Interplay Volume 2: Recasting Edges

It’s been nearly 2 years since we launched our inaugural issue of Interplay.  Two weeks after publication, COVID shuttered RELM’s studio and upended daily patterns of life. We, like many of you, are still dizzy interpreting the opportunities and consequences in the wake of the pandemic but know this: COVID has hastened a global appreciation of the spaces landscape architects design revealing the profession’s relationship to emotional health, civil and environmental justice, urban form, climate, mobility, jobs, and public life.  

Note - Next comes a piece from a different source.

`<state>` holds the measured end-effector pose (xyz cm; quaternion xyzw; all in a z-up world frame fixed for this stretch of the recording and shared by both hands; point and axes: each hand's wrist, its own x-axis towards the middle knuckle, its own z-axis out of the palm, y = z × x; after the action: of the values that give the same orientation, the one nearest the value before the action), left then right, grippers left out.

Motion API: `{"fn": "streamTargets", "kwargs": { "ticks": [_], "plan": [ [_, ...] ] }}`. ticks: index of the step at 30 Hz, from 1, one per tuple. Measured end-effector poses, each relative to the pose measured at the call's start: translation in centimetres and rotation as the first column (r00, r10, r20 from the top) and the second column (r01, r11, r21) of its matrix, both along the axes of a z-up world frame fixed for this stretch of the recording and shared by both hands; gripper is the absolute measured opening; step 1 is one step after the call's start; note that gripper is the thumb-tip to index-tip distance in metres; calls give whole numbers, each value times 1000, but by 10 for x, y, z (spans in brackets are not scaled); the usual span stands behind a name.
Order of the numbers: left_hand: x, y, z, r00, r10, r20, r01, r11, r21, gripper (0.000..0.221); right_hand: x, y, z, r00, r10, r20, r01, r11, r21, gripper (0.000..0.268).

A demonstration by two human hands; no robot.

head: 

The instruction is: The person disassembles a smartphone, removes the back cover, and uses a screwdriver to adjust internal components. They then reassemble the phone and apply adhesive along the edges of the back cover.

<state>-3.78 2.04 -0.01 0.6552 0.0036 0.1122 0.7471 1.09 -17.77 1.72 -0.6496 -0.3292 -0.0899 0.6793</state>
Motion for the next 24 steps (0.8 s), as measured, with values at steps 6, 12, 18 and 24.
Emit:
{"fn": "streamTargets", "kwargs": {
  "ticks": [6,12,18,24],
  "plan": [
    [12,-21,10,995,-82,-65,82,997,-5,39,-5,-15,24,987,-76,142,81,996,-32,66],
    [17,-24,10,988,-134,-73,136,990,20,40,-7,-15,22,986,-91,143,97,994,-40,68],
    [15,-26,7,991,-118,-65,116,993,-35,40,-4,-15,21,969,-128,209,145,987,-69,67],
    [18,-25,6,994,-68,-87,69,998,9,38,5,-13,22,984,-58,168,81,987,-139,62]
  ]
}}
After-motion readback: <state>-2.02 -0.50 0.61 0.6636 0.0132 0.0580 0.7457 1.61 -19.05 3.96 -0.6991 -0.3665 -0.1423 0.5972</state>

Unsettling as it was revealing, this period has rendered introspection both hyper-personal and hyper-collective.  COVID crystallized personal truths and underscored our communal interdependence—from supply chains to civil rights to climate.   As RELM matriculates to a hybrid work schedule, resuming activities from our downtown Los Angeles studio, we renew our founding mission conceiving Interplay: highlighting people, ideas, proposals, and policies we believe are essential for cities and communities to prosper.  We look forward to sharing the visionaries and ideas we met/read/video-conferenced with during these many months in isolation.  Introspection begets innovation.  The virus shattered many norms.  Let us harness this disruptive energy to realize sustained, equitable, and just design–imaginative in form—that transcends failed convention.  We know a better shared existence awaits. To the great reset.

Editor’s Letter

RELM is pleased to feature professionals and practitioners who’s work we admire, changing the script of how to build better cities, better communities. In our relaunch of Interplay, we feature UltraBarrio, an urban design, planning, and architectural studio out of Houston.  Their work around transit ecology, inclusivity, resiliency, and re-imagining infrastructure inspires us.  LA and Houston share many similarities including the challenges and opportunities designing for a polycentric and polyethnic city. UltraBarrio’s approach to citymaking is quite compelling.  We hope you enjoy—and benefit—from their approach.

“You can’t script the future but thinking big, developing better armatures for cities, allows for new possibilities.”